This quote made me cry. I am one to push things aside, to keep moving forward. But what this quote talks about, has been the hardest roles I have had to play to date.
When you go through a divorce, there are so many days you want to stay in bed and cry. You can go from anger, to sadness, to frustration all in a matter of hours. There is so much to work through, especially if you had to make the choice to leave due to things that were done to you. Actually, I think there is an incredible amount of things to work through whether you do the leaving or you are left.
With four children, the option of feeling my pain was not always there. I felt very alone, and very scared in the beginning. I didn’t know how I was going to do it, I just knew that I couldn’t stay and endure any more. My children were at the age where they weren’t young enough to just go along with it and quickly adjust, and weren’t quite old enough to fully understand. They were at that age where it was devastating and their world was turned upside down.
I have not been perfect. They have seen me cry. They have seen me react when they tell me their upsets. They have heard my anger when I feel helpless in sheltering them from any hurt they might feel.
Sometimes my supper planning goes out the window, as I try to juggle four children’s schooling, extra curricular, play dates, one on one time. Then add in cleaning, laundry, medical appointments and running my own business. On top of that, add in trying to heal from years spent in a toxic relationship with an ex and his family, and it is hard to feel like you are pulling off mothering with a heart that is still cracked and hurt.
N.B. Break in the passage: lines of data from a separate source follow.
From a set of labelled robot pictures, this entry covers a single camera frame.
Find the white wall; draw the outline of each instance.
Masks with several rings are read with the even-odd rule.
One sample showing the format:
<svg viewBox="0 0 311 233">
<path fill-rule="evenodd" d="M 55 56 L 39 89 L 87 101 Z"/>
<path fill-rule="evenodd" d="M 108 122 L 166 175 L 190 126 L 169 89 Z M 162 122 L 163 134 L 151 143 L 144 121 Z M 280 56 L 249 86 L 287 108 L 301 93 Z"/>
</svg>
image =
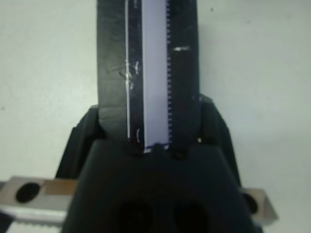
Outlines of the white wall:
<svg viewBox="0 0 311 233">
<path fill-rule="evenodd" d="M 311 1 L 198 4 L 201 91 L 231 130 L 244 186 L 280 215 L 266 232 L 311 232 Z M 95 22 L 95 0 L 0 0 L 0 180 L 55 175 L 97 102 Z"/>
</svg>

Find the screw hole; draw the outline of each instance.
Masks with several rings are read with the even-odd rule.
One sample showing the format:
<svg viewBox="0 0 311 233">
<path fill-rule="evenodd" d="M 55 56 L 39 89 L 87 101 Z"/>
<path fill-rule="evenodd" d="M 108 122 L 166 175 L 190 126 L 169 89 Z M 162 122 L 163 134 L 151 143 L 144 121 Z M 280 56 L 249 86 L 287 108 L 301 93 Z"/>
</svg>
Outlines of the screw hole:
<svg viewBox="0 0 311 233">
<path fill-rule="evenodd" d="M 32 201 L 39 193 L 40 186 L 37 183 L 27 183 L 23 185 L 16 194 L 16 200 L 19 203 Z"/>
<path fill-rule="evenodd" d="M 172 152 L 172 157 L 176 160 L 184 160 L 187 158 L 186 150 L 176 150 Z"/>
<path fill-rule="evenodd" d="M 197 203 L 181 201 L 174 211 L 176 226 L 181 233 L 208 233 L 209 218 Z"/>
<path fill-rule="evenodd" d="M 152 224 L 152 210 L 146 203 L 125 203 L 118 214 L 120 233 L 145 233 Z"/>
<path fill-rule="evenodd" d="M 247 193 L 243 193 L 242 196 L 243 196 L 243 198 L 246 202 L 246 205 L 248 207 L 248 210 L 251 212 L 251 214 L 257 213 L 258 205 L 257 205 L 257 202 L 255 201 L 255 199 Z"/>
</svg>
If you are just starting your journey, I say don’t be so hard on yourself. It is going to be hard. You are going to make mistakes. You are going to feel exhausted and frustrated and angry and sad. Your heart will break many times, and tears will fall. Find support. Find someone that is trained to help you through this devastating time. Because if you have children, they will look to you to be their safe place. When your heart feels like it’s tired out from hurting, you will still have to find the energy to wrap your arms around your littles and sooth them. Because no matter how sad you feel, your job as a mother will always come first.
That is one of the most wonderful things about us mothers. No matter what, no matter how much we hold on our shoulders. No matter how much pain we feel or how tired we are, our role as a mom always comes first. They are our hearts, they are what stops the breaking.
It’s sunday evening, and in the last thirty minutes that I’ve been sitting on my bed writing this, each one of my children have jumped on my bed, snuggled up to me and told me they loved me. I’ve scratched their back and smoothed their hair and felt the love they have for me, and I for them. I know how hard this has been for them, and they know how hard it has been for me.
Every time that they tell me that I am their safe place, my heart heals a little more. The fact that my kids ask me to sing to them each night, that every morning each of them come into my room for snuggles, that I am constantly being stopped in my tracks because two little arms are around my waist and I find sticky notes of love are signs that they know they are loved. The fact that supper time is filled with constant chatter as we share our “worst and best”, ridiculous bets are made between us that result in hilarious outcomes, songs are cranked and dance moves are perfected, and the fact that I can’t sit on the couch with all four of them quickly cramming on beside me, fighting over who’s turn it is to sit next to me reminds me of the love we share with each other.
So if you are just beginning this process, if you are in the middle of the war, or you are finally starting to see the light, remember that no matter what is happening, your children love you. Look at the little happy moments you share with each other, and remind yourself that you’re doing the best you can. Be their rock and just love them. Be the lap for them to fall into, and the arms to wrap around them when they need that little extra squeeze. And when you feel like you aren’t doing a good enough job, when your heart hurts, look at them and know that everything is going to be ok. Because they are your heart, and they think you are the best mom anyone could have. At least that’s what mine tell me.